Saudi central banker: 'Overdue' anti-corruption drive will pay off

Saudi central banker: Corruption crackdown will 'pay off'
Saudi central banker: Corruption crackdown will 'pay off'

The head of Saudi Arabia's central bank says an anti-corruption campaign that has ensnared some of the kingdom's top business leaders will pay dividends over the long run.

"This is a decisive move against corruption," Ahmed Abdulkarim Alkholifey told CNNMoney's Richard Quest. "Over the long term, this will pay off."

Saudi Arabia arrested 208 people, including dozens of princes, business titans and government officials, earlier this month in a dramatic move it says is aimed at stamping out corruption that has cost the country at least $100 billion.

The central bank governor described the campaign as "overdue." He also said it would help attract foreign businesses to Saudi Arabia as the country tries to break its addiction to oil.

"Preserving a level playing field for all investors -- whether local or foreign -- that's what [Saudi Arabia] needs," he said. "This is the stability that the foreign investors want and local investors want."

He acknowledged, however, that there had been a small "uptick" in money transfers out of Saudi Arabia following the arrests, but the amounts were not significant.

"Let me reassure [you] that we will never put [in] capital controls," he said. "It is a free economy."

ahmed abdulkarim alkholifey
Ahmed Abdulkarim Alkholifey is Saudi Arabia's top central banker.
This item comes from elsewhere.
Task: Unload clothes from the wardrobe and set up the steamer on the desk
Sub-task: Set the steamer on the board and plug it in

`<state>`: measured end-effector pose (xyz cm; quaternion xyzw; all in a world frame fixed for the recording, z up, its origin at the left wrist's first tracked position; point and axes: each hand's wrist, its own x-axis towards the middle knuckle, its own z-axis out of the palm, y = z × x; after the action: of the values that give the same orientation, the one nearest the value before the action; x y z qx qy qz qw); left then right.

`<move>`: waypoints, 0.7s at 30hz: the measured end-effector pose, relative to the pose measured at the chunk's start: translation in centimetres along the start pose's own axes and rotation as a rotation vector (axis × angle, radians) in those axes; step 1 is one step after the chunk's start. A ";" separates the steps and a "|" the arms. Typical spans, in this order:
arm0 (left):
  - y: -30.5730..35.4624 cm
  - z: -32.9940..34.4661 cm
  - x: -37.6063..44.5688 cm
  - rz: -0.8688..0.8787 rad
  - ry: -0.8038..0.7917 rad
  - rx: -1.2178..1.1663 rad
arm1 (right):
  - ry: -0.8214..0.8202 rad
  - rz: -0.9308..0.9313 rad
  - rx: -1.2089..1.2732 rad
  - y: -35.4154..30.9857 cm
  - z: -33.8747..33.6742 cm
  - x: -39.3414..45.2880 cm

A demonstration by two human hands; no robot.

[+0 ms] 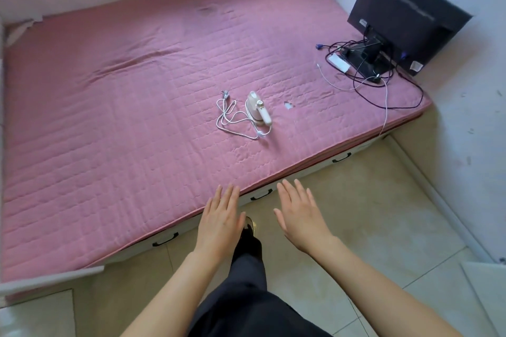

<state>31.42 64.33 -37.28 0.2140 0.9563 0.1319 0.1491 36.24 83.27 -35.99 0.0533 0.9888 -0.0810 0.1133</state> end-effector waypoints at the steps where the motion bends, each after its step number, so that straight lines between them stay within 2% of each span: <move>1: -0.3 -0.4 1.5 -0.009 -0.008 -0.012 | -0.016 -0.002 0.010 0.2 -0.4 1.5; 11: -3.9 -4.4 16.4 -0.097 -0.078 -0.084 | -0.108 -0.020 0.019 2.5 -3.2 15.6; 21: -5.6 -2.6 27.9 -0.308 -0.137 -0.186 | -0.255 -0.071 0.077 5.4 -2.6 28.2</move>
<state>4.35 71.42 -43.01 0.0587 0.9492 0.1802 0.2512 9.03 91.53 -40.86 0.0121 0.9638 -0.1290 0.2332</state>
The list of people arrested includes Prince Alwaleed bin Talal, the billionaire businessman who owns 95% of Kingdom Holding, which has a global network of major investments including Citigroup (C), Twitter (TWTR) and Apple (AAPL).

The stakes are high. Saudi Arabia's economy is stagnating following an oil price crash, and it needs foreign investors to balance its books, help diversify its economy and buy shares in its massive oil company Aramco.

Sweeping changes have already been introduced by Crown Prince Mohammed bin Salman, including subsidy cuts, new taxes and the lifting of a controversial ban on women driving.

The 32-year-old trying to revamp Saudi Arabia
The 32-year-old trying to revamp Saudi Arabia

Moves to reduce corruption could help the country compete for business. The kingdom ranks well behind the United Arab Emirates and Qatar on the world's corruption index.